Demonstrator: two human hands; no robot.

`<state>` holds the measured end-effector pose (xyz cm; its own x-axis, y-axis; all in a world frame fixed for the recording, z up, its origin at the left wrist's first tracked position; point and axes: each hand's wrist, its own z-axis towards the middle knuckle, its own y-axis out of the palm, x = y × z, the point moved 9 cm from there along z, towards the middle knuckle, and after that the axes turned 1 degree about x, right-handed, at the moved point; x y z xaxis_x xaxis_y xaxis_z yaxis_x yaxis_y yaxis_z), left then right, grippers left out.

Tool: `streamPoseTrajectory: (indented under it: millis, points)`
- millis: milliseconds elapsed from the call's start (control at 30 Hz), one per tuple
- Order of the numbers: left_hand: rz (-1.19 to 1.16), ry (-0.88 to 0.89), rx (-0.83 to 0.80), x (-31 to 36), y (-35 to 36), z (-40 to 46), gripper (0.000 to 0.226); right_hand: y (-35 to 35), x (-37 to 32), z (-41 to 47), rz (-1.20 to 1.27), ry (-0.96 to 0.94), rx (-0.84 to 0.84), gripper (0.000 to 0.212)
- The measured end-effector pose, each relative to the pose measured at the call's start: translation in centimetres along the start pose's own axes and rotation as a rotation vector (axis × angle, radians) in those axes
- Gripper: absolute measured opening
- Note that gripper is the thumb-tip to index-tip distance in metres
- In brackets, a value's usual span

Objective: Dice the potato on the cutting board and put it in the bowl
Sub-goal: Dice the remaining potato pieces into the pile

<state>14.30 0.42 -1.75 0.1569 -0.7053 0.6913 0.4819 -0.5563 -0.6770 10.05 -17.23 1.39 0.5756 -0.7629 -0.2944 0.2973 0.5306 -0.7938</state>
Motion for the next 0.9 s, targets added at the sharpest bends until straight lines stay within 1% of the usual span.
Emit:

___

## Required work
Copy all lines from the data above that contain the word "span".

## Answer section
- In brackets, a value's usual span
Motion for the next 0.9 s, targets added at the sharpest bends until straight lines stay within 1% of the usual span.

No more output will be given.